Bits in a coin-toss experiment This is not homework but an actual problem.

We flip a fair coin ten times. This gives A$_1$ to A$_{10}$. Each coin toss = 10 bits. We flip another fair coin ten times. This gives B$_1$ to B$_{10}$. So we have another 10 bits.
We calculate C from A$_n$ minus B$_n$ (that is A$_1$ minus B$_1$ and so on) giving us 10 outcomes (C$_1$ to C$_{10}$).

What is the total bits of this "experiment"? Is it 20 or 30 bits? The confusion is whether C increases the bits of the experiment, or whether the fact it is based on the previous coin tosses doesn't increase it?
Update:
I am trying to work out the bits of an experiment I have done that is essentially based on the coin-toss (p = $\frac{1}{2}$). This should illustrate the problem:

I have a female who says she can correctly guess the outcome of a coin toss, but only in the morning. We do 10 guesses in the morning (10 bits, this is A above) and 10 in the afternoon (10 bits, this is B above). We also calculate a total score based on morning minus the afternoon (this is C above).

Does the calculation of the total (C) add bits to the experiment over the 20 bits of the morning and afternoon (A and B)?
 A: 
Based on its entropy, the sequence C contains $15$ bits.

Each C outcome is $-1$ with probability $\frac14$ (if the A and B outcomes are $0$ and $1$ respectively), $+1$ with probability $\frac14$ (if the A and B outcomes are $1$ and $0$ respectively), and $0$ with probability $\frac12$ (if the A and B outcomes coincide). 
Hence it corresponds to $H$ bits, where $H$ is the (binary) entropy of a discrete measure with weights $(\frac14,\frac14,\frac12)$, that is, $H=-\left(\frac14\log_2\frac14+\frac14\log_2\frac14+\frac12\log_2\frac12\right)=\frac32$.
Thus $10$ outcomes of type C correspond to $10\cdot H=15$ bits.
Edit: Since C is obtained from A and B, the information content of C should be less than the sum of those of A and B. Note that A contains $10$ bits, B contains $10$ bits, A and B are independent hence A and B together contain 20 bits.
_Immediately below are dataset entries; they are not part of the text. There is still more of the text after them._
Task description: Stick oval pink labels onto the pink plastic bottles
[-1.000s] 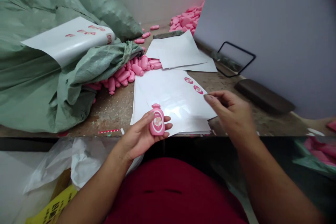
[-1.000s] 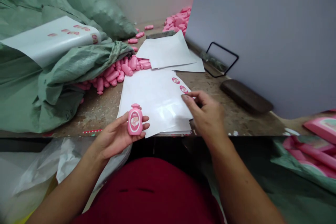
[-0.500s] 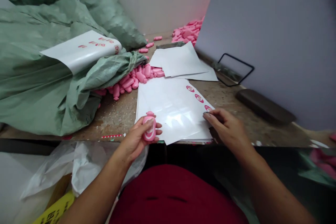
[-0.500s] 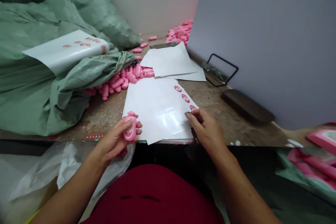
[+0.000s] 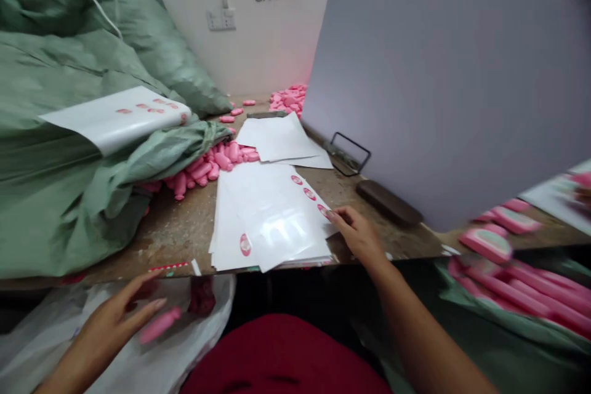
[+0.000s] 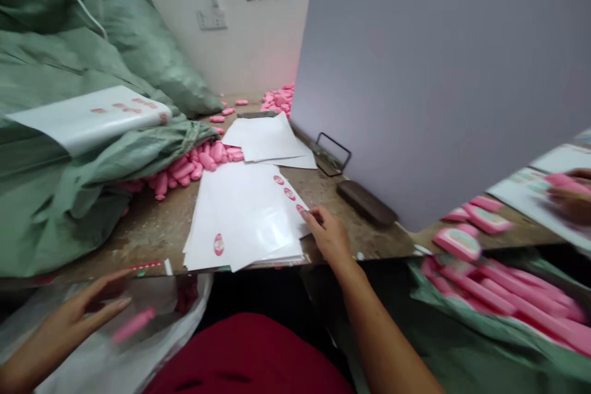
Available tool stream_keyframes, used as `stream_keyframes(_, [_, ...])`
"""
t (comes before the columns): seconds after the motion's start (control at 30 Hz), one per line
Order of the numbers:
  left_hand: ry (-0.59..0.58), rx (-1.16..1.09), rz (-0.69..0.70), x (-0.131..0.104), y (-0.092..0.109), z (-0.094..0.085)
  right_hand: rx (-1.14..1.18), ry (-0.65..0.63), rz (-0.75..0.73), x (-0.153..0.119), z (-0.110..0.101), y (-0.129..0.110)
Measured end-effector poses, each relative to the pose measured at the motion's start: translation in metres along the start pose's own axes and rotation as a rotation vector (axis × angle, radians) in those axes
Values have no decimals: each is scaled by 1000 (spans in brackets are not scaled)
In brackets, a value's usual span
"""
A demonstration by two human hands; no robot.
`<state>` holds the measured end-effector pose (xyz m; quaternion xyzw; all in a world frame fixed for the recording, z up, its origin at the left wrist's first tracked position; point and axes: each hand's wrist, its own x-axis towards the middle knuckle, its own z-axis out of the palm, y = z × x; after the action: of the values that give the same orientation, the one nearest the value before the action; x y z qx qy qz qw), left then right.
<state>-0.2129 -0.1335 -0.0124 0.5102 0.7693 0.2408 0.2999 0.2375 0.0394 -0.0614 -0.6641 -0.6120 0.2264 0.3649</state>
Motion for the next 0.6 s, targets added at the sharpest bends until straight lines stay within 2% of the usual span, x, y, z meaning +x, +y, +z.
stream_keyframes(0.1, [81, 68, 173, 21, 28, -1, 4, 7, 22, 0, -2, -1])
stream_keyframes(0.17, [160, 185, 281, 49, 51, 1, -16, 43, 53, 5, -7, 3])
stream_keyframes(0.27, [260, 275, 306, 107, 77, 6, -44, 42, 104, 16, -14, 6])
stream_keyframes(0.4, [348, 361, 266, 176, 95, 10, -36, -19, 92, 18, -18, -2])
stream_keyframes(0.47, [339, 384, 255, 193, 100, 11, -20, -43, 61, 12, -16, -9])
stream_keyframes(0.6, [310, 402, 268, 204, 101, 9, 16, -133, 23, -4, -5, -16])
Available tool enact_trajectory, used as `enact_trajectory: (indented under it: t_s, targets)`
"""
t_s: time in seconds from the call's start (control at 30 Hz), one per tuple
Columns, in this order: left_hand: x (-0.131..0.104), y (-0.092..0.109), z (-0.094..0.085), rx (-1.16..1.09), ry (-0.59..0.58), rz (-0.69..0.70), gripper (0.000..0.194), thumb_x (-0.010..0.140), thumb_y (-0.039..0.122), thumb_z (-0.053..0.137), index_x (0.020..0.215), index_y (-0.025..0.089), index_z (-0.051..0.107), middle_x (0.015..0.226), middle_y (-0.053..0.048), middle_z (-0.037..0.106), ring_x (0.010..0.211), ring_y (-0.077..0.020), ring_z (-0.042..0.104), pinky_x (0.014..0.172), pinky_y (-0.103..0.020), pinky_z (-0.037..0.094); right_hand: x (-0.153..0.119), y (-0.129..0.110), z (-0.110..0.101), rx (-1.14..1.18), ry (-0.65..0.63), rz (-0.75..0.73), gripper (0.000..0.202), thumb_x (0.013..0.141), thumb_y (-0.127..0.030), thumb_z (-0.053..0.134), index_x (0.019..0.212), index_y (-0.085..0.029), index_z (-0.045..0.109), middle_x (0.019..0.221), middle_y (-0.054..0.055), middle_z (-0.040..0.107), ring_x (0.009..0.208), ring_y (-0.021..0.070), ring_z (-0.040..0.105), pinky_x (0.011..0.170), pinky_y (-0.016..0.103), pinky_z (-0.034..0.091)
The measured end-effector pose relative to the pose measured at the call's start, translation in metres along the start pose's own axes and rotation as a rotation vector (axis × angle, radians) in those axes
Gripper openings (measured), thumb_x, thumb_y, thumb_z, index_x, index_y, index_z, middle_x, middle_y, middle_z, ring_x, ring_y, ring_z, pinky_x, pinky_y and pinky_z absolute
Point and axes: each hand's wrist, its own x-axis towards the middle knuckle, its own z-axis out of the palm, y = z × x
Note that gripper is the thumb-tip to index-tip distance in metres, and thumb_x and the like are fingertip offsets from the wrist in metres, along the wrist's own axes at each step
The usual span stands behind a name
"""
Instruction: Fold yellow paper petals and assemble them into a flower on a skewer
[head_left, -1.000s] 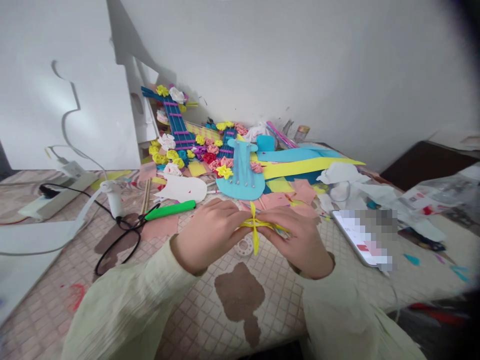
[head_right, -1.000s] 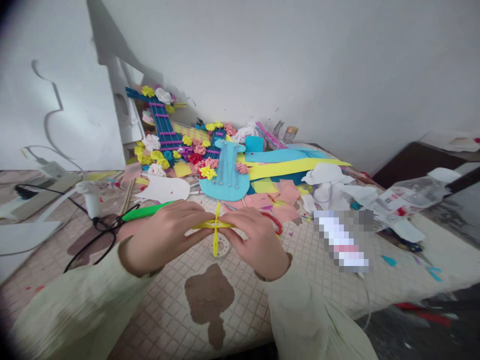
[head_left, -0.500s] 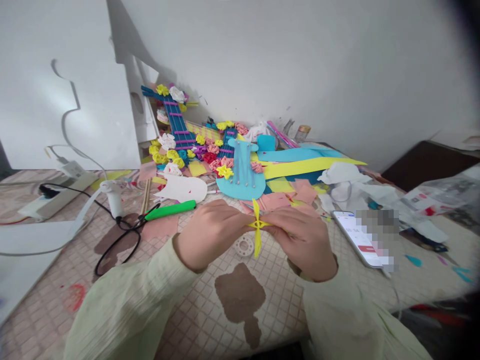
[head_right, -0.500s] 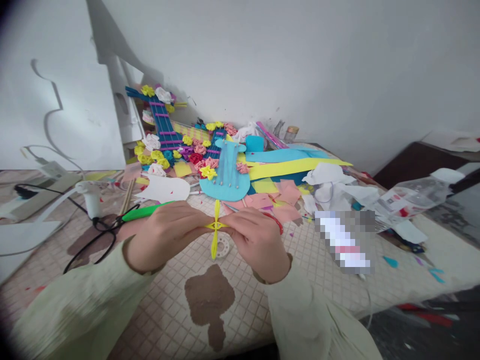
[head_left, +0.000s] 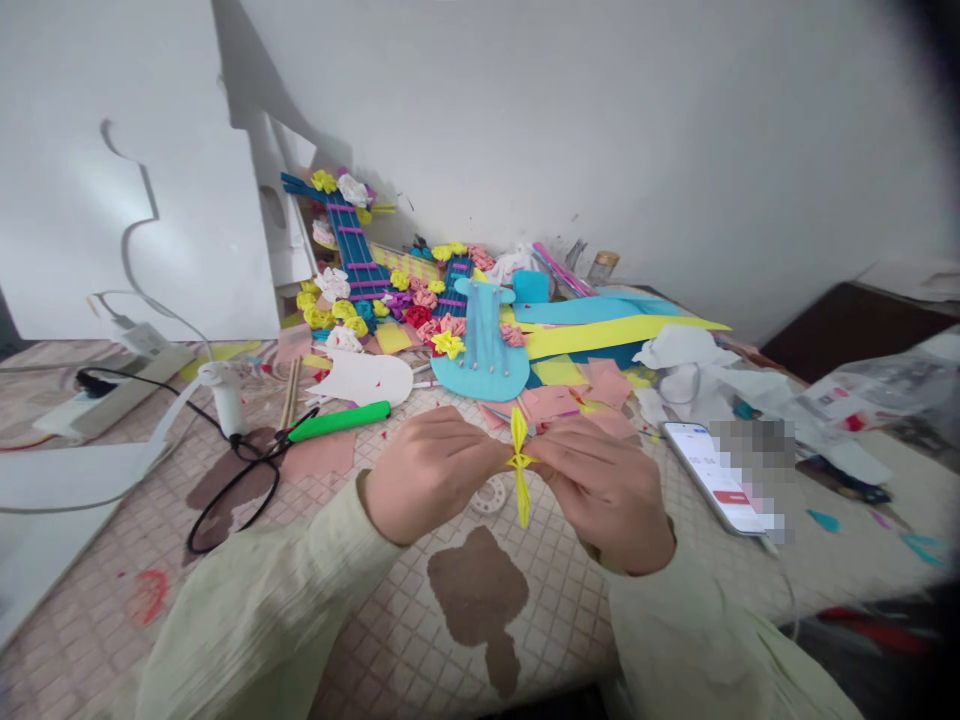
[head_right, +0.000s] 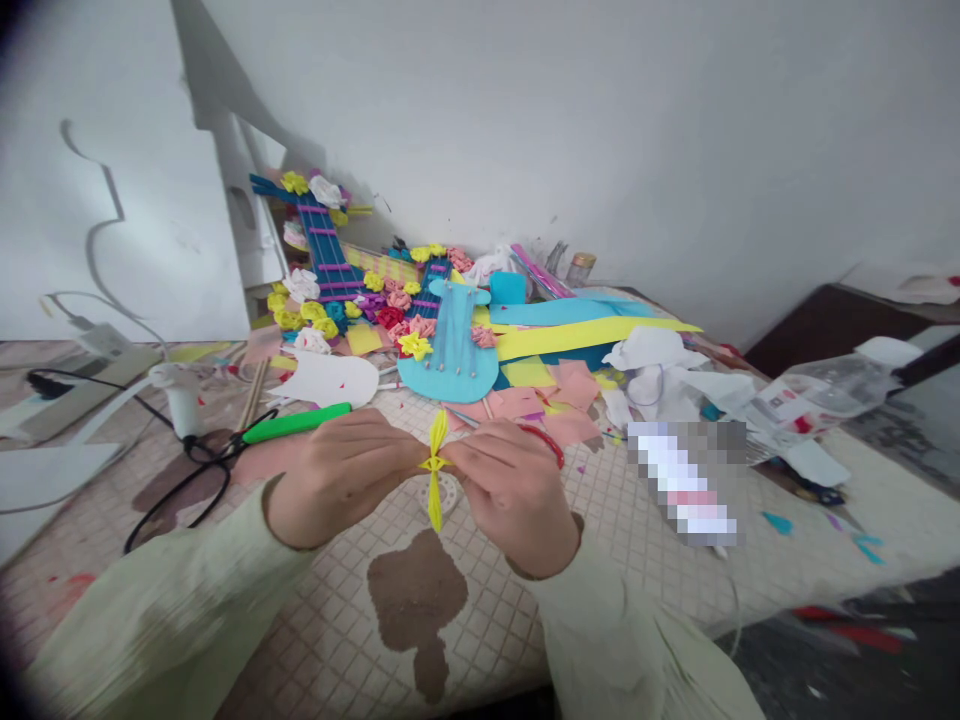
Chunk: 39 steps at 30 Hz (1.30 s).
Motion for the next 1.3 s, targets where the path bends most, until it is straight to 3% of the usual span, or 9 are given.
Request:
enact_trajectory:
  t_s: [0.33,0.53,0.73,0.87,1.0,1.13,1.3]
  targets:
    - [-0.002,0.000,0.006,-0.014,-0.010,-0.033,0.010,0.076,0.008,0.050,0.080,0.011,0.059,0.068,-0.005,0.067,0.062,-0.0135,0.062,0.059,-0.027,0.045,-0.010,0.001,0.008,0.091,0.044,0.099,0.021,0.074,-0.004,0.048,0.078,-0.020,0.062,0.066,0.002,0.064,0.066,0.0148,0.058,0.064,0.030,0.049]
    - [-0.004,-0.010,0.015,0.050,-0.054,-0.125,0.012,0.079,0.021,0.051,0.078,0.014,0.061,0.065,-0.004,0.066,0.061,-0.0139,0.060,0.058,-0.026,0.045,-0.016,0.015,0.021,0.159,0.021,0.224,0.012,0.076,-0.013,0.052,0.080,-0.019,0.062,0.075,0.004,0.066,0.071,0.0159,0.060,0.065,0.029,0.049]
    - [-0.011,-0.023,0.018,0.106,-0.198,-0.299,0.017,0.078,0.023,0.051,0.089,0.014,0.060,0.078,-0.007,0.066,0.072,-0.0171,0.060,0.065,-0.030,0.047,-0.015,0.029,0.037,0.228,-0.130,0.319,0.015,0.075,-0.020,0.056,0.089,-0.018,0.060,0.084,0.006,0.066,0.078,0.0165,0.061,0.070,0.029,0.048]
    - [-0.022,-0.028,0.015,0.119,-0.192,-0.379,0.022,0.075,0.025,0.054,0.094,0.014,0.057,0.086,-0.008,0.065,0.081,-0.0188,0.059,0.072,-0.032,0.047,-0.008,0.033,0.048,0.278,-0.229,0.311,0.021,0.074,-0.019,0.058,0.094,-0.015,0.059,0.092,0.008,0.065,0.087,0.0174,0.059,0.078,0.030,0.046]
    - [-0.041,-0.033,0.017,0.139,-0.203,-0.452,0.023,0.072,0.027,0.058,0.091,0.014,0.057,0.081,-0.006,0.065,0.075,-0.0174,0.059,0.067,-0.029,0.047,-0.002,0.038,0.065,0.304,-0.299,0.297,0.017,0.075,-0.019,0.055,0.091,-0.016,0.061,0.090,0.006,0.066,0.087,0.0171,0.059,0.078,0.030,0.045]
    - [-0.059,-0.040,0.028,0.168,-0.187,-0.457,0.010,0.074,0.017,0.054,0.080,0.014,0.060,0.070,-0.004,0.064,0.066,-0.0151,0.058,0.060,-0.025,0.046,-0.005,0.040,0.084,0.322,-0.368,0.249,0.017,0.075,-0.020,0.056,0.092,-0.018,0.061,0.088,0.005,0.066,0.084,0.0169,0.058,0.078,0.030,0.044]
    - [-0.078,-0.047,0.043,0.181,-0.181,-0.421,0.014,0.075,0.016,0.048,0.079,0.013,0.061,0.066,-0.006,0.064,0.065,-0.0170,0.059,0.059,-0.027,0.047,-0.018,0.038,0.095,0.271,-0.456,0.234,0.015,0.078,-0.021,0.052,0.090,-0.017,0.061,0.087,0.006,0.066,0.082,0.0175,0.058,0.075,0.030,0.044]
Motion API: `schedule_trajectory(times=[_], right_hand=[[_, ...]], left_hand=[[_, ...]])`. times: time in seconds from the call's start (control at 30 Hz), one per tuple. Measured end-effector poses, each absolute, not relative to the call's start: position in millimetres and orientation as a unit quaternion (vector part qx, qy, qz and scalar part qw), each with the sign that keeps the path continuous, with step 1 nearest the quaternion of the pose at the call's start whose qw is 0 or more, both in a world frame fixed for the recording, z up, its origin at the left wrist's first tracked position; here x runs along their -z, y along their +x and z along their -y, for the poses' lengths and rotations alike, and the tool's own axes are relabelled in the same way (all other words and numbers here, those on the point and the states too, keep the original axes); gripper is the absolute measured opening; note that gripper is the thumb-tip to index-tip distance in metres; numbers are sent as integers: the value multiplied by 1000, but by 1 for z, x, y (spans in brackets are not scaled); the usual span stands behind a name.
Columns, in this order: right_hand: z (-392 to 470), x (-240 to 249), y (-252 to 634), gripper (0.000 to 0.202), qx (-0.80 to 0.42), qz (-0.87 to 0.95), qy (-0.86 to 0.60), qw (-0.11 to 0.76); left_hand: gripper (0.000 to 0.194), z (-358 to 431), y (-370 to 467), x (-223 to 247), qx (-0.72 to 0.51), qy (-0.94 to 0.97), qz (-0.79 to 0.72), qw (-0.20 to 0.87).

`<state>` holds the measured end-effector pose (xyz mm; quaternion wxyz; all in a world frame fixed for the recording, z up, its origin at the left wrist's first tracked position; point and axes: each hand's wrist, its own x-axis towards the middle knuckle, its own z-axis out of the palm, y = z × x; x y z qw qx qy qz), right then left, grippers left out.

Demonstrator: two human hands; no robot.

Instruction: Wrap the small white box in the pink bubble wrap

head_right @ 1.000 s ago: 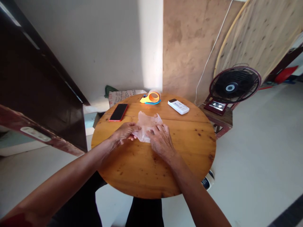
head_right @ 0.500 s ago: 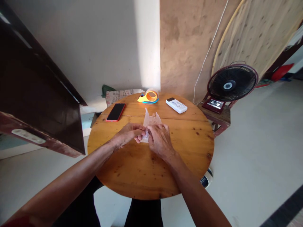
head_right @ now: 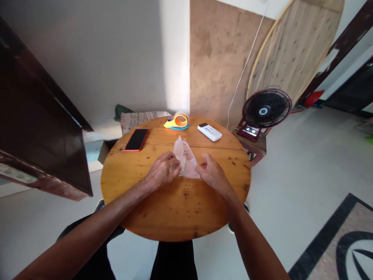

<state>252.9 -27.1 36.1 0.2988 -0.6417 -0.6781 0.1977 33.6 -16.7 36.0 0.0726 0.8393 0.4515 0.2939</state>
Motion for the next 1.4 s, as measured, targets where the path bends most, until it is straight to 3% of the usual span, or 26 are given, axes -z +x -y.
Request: schedule_trajectory(times=[0.17, 0.37, 0.6, 0.97, 1.27, 1.4], right_hand=[[23, -22, 241, 49, -213, 668, -644, 306], [17, -17, 229, 32, -323, 627, -584, 403], [19, -26, 208, 30, -396, 576, -531, 478], [14, -35, 185, 37, -381, 572, -560, 463], [34, -52, 194, 42, -501, 539, -509, 446], [32, -48, 193, 45, -505, 540, -518, 431]], left_hand=[[16, 16, 31, -25, -355, 846, -397, 26], [21, 16, 26, -25, -355, 856, -374, 26], [20, 15, 25, -22, -353, 857, -374, 30], [22, 12, 25, -19, -362, 857, -363, 43], [14, 10, 24, -17, -427, 813, -361, 160], [25, 8, 21, -16, -456, 760, -398, 238]])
In the other direction, starting from C, one obtains a sequence statistically similar to A or B forgetting the signs in C, hence the information content of C should be greater than the one of A, which is 10 bits.
Edit-edit: Here is a way to produce sequences of type C with length L which makes apparent why these contain $1\frac12$ times L bits of information. Start from a long sequence D of standard $0$-$1$ bits. Transform each of the first L bits which is at $1$ into $1$ or $-1$, using a later bit in the D sequence, and keep at $0$ each of the first L bits which is at $0$. 
To get a C sequence of length L, one uses roughly L + $\frac12$ times L bits from D. Since D can be reconstructed from C, the information content of C of length L is the number of D bits used, that is, $1\frac12$ times L bits.